__The problem__
In the listing below, find each line containing "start" and report it.

__Information supplied__
- Opening Delimiter -
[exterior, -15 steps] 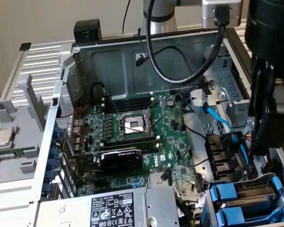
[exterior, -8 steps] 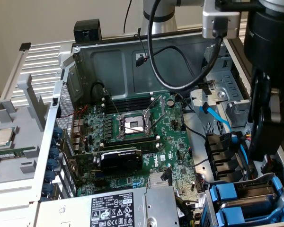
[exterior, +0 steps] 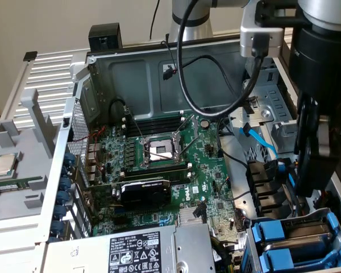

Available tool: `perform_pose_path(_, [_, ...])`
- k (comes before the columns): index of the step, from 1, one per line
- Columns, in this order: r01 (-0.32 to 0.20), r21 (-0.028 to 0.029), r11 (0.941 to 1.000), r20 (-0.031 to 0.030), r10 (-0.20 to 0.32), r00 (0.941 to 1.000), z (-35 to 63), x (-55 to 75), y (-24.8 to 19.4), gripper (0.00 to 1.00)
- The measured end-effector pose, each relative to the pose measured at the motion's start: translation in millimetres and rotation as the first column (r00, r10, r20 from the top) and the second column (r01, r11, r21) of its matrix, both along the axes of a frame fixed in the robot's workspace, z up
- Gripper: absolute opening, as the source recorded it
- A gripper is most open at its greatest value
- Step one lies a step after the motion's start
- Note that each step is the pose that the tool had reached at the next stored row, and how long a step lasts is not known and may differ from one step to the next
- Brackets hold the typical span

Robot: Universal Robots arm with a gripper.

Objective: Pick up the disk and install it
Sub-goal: 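Insert the first disk wire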

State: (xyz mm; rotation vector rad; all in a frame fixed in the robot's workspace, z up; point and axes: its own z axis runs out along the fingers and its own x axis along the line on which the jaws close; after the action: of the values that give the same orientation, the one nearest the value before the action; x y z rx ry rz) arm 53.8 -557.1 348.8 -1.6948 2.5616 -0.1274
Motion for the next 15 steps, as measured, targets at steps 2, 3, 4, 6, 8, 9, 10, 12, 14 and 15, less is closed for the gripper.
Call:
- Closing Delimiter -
__Task result__
- The measured end-effector pose, each relative to the pose measured at the motion's start: translation in millimetres and rotation as the first column (r00, r10, r20 from the top) and the second column (r01, r11, r21) of its matrix, both along the axes of a frame fixed in the robot's workspace, z up
- Step one lies a step after the motion's start

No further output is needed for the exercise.